Fearless Girl is proving to be much more than an eye-catching statue in front of the New York Stock Exchange.
Three years after State Street Global Advisors installed her to launch a gender diversity campaign as part of International Women's Day, the firm has engaged with companies around the world and has seen 681 of them adding female directors to previously all-male boards.
To mark that number, Fearless Girl now has a living wall, a vertical garden with the 681 figure behind her, symbolizing the need to grow more senior leadership positions for women.
Another milestone came in 2019, when for the first time, every S&P 500 company had at least one female board member. "Because of her inspiration, every one of these companies now has women helping to develop strategy, set priorities, hire management, and chart the course for the future," SSGA President and CEO Cyrus Taraporevala wrote in a recent blog post.
Fearless Girl "sent a powerful message to the corporate boardroom," Mr. Taraporevala said. "We called on companies to create greater gender diversity on their boards — and said we would use our proxy voting power to hold them accountable. We did this not just because it was the right thing to do — but because companies with gender diverse leadership typically perform better. But with a quarter of companies at the time not having even a single woman on their boards, it was clear that the issue was one of performance and value. ... Bolstered by her success, we've continued to press companies on a host of sustainability metrics we know are important to long-term performance," he said.
As of February this year, 681 of companies out of the 1,384 identified by SSGA responded by adding a female director, including 495 in the U.S., 101 in Japan, 33 in Canada, 13 in the U.K. and nine in Europe.

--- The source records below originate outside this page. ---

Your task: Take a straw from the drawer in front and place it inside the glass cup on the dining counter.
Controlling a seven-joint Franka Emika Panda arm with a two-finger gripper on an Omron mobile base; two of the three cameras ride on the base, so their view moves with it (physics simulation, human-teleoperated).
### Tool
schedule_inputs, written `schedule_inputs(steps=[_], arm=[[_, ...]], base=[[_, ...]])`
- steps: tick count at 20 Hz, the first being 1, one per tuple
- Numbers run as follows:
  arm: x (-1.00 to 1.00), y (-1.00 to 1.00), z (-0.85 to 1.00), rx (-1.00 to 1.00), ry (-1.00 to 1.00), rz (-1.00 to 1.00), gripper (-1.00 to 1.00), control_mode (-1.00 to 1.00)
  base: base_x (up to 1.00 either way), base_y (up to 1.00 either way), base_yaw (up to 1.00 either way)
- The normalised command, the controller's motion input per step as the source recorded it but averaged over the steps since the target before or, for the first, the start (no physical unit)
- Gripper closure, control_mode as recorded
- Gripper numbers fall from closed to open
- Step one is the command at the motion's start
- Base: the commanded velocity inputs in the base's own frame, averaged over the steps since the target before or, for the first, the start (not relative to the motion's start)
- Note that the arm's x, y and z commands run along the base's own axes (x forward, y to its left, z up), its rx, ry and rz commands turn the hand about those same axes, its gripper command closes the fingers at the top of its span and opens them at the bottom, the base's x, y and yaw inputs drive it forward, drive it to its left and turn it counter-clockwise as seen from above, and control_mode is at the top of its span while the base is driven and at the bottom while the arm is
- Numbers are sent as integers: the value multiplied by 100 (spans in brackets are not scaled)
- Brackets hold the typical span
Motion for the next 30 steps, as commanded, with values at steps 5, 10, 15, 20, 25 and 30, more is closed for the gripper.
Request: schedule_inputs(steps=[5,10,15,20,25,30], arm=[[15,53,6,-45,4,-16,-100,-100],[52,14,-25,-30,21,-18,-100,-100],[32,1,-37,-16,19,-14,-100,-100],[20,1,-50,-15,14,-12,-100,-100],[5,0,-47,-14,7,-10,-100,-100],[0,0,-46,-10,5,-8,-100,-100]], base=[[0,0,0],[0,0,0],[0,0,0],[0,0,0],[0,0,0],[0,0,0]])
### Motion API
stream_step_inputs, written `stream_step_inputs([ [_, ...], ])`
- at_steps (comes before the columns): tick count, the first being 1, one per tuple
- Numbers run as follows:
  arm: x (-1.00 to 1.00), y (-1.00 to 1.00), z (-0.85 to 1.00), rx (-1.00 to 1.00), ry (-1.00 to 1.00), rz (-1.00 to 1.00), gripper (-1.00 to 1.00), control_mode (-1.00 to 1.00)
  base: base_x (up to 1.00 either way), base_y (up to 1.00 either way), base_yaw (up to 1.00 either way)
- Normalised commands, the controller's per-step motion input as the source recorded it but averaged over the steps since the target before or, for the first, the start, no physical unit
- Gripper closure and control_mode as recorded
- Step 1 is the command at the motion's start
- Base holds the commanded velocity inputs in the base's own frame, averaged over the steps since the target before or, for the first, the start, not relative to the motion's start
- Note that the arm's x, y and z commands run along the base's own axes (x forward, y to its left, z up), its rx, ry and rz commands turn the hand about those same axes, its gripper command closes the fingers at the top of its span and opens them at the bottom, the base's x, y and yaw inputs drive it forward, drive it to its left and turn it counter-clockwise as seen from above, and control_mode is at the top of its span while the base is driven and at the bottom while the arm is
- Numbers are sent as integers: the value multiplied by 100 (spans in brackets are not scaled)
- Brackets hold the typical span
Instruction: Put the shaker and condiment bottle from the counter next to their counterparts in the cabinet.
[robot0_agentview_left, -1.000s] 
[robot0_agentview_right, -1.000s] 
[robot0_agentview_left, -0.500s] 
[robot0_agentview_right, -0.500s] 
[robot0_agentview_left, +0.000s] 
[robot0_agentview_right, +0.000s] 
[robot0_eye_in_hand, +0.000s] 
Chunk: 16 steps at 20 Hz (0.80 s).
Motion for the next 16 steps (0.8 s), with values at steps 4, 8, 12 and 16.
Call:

The firm is now setting its sights on Hong Kong and Singapore, taking its gender diversity voting guidelines to companies listed on the FTSE Straits Times and Hang Seng indexes. If companies fail to engage or address gender diversity for four years straight, SSGA will also vote against the entire nominating and governance committees. "Moving beyond the committee chairs with our voting action reflects the fact that while many companies have been responsive, there is still work to be done," said Rakhi Kumar, SSGA's chief strategist for ESG and asset stewardship.